Oh yeah. ‘Finn, this isn’t about me stealing the spell,’ I said, ‘or about me using it. For whatever reason, Helen is out of control. And she’s abusing the powers of her job.’

‘Hell’s thorns, Gen’—he ran an agitated hand through his hair—‘don’t you think I don’t know that?’

‘Hugh thinks you could maybe talk to her, make her see sense?’ I said tentatively, then promptly forgot everything else as I watched him rub his left horn. My own fingers itched with the need to join his, to see if his horns were as hot and responsive as I remembered …

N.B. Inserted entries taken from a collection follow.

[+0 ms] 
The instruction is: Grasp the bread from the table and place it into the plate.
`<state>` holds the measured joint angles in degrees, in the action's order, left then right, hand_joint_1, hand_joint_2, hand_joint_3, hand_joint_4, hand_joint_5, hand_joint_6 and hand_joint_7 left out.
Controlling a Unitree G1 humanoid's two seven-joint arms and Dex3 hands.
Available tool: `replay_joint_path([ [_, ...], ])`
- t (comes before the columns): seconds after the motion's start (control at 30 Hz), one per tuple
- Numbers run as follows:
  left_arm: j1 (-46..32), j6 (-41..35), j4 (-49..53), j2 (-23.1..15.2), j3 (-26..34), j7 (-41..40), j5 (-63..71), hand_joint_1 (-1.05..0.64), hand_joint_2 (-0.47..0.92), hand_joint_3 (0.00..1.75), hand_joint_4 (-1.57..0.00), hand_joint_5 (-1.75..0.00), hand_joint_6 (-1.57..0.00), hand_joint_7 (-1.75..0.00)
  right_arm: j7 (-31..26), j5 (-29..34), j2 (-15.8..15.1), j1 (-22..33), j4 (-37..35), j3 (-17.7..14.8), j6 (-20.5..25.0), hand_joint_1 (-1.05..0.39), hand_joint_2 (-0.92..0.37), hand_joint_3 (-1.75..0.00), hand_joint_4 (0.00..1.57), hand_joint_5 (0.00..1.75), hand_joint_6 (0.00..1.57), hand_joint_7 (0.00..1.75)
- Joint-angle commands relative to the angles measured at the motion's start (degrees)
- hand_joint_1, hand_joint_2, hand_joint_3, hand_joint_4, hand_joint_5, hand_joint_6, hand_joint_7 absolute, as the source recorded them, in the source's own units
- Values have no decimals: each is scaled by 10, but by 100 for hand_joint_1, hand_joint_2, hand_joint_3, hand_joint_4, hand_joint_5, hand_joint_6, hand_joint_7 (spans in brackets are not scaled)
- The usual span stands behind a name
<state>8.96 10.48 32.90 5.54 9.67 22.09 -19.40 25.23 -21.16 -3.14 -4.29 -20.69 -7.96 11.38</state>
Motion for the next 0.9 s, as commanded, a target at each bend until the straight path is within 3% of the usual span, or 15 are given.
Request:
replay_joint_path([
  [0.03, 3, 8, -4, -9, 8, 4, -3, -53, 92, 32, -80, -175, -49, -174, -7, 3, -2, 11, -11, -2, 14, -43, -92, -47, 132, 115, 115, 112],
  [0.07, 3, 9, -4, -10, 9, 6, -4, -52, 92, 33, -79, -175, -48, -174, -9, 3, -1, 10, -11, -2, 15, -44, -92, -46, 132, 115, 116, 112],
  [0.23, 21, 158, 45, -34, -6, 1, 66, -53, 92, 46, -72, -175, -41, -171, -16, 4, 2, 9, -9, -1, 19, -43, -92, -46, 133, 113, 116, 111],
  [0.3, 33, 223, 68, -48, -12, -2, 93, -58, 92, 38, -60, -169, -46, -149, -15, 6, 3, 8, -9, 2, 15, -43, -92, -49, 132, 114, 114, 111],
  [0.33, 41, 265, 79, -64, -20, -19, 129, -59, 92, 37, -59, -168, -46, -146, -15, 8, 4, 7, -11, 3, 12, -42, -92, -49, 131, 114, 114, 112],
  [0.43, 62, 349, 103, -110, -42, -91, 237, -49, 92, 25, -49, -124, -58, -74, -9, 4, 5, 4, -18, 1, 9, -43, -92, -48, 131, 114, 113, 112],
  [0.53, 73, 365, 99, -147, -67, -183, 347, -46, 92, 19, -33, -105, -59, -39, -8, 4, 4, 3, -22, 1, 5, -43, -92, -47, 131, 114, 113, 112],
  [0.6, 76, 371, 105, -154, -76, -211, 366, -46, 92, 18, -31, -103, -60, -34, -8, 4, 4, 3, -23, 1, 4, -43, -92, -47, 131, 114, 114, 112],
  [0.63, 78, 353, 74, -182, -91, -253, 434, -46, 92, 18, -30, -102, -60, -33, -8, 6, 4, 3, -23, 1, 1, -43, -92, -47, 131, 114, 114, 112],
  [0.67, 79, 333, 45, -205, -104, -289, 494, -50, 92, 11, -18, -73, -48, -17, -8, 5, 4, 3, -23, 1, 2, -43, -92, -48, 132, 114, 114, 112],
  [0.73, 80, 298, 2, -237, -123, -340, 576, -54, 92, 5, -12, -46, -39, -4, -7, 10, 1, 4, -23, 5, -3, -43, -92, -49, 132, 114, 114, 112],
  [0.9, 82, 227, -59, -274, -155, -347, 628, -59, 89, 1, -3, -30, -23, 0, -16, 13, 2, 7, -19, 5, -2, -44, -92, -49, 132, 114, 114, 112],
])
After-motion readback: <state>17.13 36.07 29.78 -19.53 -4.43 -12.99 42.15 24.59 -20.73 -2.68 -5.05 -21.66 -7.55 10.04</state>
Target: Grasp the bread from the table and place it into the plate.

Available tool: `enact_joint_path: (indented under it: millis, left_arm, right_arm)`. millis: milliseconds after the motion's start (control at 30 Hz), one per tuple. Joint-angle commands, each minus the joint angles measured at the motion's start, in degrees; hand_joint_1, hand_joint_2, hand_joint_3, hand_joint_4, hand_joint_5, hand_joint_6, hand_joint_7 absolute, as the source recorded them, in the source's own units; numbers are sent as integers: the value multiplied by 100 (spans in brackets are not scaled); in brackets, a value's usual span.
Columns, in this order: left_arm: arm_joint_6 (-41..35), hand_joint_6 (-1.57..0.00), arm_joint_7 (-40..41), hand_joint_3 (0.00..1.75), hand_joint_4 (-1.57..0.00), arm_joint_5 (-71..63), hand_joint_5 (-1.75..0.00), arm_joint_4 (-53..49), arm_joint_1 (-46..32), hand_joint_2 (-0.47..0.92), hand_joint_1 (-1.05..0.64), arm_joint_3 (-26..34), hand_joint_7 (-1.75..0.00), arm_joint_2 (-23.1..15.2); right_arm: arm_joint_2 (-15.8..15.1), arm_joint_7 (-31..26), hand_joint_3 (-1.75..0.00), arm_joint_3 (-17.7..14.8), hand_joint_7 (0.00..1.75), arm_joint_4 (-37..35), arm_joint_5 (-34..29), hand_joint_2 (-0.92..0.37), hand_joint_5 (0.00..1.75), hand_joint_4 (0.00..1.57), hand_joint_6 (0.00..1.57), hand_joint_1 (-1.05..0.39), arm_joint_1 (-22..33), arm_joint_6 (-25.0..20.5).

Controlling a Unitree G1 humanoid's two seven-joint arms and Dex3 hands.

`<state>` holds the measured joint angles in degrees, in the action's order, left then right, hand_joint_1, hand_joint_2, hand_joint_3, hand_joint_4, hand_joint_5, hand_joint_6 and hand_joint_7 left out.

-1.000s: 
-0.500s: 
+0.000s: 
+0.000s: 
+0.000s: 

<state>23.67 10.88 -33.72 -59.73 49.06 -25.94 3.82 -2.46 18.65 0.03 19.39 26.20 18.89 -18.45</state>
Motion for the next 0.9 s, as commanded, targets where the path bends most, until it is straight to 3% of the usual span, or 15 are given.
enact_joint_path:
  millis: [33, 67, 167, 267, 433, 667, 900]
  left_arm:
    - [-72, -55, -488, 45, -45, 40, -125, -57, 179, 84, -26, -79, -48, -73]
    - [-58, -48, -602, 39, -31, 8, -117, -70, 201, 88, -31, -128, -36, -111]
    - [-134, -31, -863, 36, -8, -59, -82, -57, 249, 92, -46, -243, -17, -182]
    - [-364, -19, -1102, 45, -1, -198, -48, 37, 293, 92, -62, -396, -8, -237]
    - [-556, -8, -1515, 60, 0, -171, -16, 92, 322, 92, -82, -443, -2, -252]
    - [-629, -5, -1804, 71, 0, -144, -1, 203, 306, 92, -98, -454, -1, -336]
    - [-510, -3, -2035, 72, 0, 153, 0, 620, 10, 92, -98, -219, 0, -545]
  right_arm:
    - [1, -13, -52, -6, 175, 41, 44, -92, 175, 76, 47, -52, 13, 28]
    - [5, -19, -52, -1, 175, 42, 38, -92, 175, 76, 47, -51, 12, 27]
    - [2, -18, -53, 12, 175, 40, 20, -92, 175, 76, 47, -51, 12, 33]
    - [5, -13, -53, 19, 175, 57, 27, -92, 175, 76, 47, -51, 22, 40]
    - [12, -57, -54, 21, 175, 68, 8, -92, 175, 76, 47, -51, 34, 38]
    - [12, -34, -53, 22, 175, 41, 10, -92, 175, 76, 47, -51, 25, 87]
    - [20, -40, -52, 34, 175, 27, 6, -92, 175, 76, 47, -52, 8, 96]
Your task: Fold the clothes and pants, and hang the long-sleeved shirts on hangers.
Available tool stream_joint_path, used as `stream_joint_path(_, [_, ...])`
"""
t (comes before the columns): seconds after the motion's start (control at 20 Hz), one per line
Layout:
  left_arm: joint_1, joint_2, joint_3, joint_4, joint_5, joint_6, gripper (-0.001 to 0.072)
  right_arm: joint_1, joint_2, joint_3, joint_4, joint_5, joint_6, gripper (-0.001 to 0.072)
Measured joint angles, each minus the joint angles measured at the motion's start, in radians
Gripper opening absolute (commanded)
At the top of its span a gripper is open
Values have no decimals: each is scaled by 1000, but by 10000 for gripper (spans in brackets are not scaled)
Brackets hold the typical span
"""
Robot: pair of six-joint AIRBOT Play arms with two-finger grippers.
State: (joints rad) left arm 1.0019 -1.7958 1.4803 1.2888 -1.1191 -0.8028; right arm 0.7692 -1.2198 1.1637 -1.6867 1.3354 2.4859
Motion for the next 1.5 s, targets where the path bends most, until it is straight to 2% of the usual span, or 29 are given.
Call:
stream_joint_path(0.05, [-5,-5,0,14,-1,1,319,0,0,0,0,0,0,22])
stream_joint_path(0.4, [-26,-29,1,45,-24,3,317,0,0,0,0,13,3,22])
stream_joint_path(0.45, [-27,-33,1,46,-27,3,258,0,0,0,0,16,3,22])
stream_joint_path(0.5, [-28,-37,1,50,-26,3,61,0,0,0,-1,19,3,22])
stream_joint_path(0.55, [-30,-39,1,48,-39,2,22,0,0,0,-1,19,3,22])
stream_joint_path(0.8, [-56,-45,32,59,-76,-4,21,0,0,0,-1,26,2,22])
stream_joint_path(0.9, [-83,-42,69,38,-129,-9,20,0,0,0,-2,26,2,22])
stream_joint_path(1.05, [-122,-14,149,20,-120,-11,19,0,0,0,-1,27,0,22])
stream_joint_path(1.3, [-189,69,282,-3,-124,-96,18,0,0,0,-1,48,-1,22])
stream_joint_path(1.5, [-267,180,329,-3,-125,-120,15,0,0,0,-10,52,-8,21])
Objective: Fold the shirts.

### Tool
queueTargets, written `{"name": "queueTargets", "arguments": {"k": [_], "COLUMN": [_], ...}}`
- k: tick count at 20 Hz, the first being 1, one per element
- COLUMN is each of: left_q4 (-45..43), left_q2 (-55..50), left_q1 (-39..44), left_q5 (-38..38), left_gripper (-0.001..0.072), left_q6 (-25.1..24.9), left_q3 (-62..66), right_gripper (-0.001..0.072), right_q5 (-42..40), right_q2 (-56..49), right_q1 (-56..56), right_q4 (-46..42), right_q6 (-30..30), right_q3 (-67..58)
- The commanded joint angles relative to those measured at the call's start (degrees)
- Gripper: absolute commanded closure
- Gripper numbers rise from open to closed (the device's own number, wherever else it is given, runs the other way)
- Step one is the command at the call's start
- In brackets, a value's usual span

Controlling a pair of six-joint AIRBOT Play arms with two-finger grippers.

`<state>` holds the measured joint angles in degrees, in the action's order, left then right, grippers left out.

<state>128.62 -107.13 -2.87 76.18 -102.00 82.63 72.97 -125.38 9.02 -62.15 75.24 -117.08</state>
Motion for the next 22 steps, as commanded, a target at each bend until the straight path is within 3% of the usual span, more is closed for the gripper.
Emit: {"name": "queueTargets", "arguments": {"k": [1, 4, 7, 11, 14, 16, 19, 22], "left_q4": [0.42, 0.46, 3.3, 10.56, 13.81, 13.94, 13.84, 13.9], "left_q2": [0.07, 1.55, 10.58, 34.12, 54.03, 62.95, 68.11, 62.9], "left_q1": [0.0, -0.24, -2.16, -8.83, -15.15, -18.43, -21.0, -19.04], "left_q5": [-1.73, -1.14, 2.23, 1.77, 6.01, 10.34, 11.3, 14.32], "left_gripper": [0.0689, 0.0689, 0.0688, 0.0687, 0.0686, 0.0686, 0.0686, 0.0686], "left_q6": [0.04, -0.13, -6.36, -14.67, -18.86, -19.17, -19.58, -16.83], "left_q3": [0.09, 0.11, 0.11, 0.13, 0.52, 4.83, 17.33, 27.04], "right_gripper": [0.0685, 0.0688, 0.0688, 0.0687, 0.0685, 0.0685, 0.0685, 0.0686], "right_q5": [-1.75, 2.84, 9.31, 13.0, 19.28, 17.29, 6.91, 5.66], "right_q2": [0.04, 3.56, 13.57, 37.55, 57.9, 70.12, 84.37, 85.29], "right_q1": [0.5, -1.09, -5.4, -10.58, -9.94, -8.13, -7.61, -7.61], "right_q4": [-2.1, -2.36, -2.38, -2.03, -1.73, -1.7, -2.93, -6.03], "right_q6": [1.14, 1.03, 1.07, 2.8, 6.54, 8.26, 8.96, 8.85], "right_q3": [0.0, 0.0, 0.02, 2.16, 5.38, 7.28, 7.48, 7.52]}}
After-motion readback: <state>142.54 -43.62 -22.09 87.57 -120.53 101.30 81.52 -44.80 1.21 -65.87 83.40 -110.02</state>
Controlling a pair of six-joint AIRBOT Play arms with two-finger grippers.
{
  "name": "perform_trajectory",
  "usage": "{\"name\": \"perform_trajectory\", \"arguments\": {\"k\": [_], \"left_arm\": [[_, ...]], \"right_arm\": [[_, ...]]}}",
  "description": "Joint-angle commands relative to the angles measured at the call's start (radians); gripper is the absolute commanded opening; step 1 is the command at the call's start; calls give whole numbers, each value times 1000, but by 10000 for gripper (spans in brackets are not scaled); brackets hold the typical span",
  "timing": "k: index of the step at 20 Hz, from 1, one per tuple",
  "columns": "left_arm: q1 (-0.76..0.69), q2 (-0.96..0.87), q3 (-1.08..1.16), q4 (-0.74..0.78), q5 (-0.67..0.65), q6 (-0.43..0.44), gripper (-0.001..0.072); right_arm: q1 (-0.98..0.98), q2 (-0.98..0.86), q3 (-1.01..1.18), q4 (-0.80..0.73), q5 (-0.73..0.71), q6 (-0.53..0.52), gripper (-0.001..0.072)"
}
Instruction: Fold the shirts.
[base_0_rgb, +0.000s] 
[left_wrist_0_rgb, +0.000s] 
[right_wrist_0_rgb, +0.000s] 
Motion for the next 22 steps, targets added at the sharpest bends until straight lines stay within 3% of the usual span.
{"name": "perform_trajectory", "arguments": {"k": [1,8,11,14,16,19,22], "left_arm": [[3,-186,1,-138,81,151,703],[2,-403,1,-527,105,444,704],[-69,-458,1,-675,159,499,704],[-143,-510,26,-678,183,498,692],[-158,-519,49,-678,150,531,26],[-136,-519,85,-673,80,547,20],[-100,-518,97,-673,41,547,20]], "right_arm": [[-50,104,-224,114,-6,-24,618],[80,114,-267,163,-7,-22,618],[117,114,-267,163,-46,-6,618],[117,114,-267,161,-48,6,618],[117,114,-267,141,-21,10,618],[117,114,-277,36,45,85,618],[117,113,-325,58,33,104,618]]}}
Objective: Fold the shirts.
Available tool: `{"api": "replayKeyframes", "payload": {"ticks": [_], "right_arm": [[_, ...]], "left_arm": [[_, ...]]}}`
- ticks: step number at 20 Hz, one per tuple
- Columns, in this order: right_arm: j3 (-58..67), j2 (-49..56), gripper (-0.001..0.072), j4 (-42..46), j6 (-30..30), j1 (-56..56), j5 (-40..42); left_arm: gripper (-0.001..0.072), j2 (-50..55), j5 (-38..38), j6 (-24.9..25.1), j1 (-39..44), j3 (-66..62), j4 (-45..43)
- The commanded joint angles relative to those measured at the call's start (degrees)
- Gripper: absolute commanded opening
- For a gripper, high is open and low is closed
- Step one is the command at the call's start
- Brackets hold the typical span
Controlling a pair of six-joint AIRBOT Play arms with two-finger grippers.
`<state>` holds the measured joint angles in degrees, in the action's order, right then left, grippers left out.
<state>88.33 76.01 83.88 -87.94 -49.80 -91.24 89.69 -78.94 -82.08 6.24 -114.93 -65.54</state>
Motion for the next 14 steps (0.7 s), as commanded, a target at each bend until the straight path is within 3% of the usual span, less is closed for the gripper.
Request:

‘Helen’s having a rough time just now,’ he sighed. ‘It’s complicated.’

Helen equals passion-killer: check. ‘Complicated!’ I pulled a ‘heard it all before’ face.

‘Yeah, I know. But this really is.’ He hesitated, looking at the police station behind me for a moment, then lowered his voice. ‘It’s about Helen’s son. He turned up a few months ago and it’s causing a lot of problems.’

‘Helen’s got a son?’ Confusion filled me. ‘When did that happen?’

Finn’s perplexed expression told me I should know what he was talking about. Part of me thought maybe I did, but the rest of me was more interested in his broad shoulders, and in him losing the suit jacket, oh, and the moss-green shirt that matched his eyes, and where that might lead …

… and my mind filled with images of a cute baby satyr with green eyes and tiny horns. Though, of course, the baby would only have horns if it was a boy. If we had a girl, she’d be sidhe, like me. Then again, I’d have to make a conscious decision to have a little girl, otherwise the magic would default to the father’s—Finn’s—genes for sex, species and magic. In fact, I’d have to make a conscious decision to become pregnant (unless there were some truly extraordinary circumstances and a fertility rite involved) … So, a baby boy with cute horns, tiny hooves and a fluffy tail, or a baby girl with my own amber-coloured cat-like eyes—

‘—and Helen gave him up to the sidhe when he was born, so he’s a changeling,’ Finn finished. He looked at me like he obviously expected me to comment. When I just stared at him, bemused, he added with a touch of exasperation, ‘Hell’s thorns, Gen, you want me to talk to Helen, and I’m trying to explain why there’s a problem. Helen’s having difficulty dealing with it. It’s a very emotional time for her, and I know that’s not an excuse …’ he added quickly, seeing my expression.

No, it’s not, I thought, breaking eye contact with him before the broody baby nightmares started up again. I stared at the stone archway at the end of the road. It was safer. So Helen’s son was a changeling—not that I was entirely sure what being a changeling changed about a mortal, other than being brought up in the Fair Lands from birth. Briefly I wondered how old he was if he was back and causing problems? Mid to late teens, maybe? But regardless, why was I standing here listening to Finn go on about Helen, his ex, while thinking about having his baby? Either I’d turned into a total idiot without noticing—or someone, like maybe, oh, a certain goddess, or the magic?—was messing with me.

And why the hell was Finn so concerned about Helen’s kid, anyway? After all, he’d told me there was nothing between them any more—maybe I really was an idiot to believe that?—and that the baby wasn’t his the last time this had all come up … my gut knotted as I suddenly realised he hadn’t. He’d clammed up instead.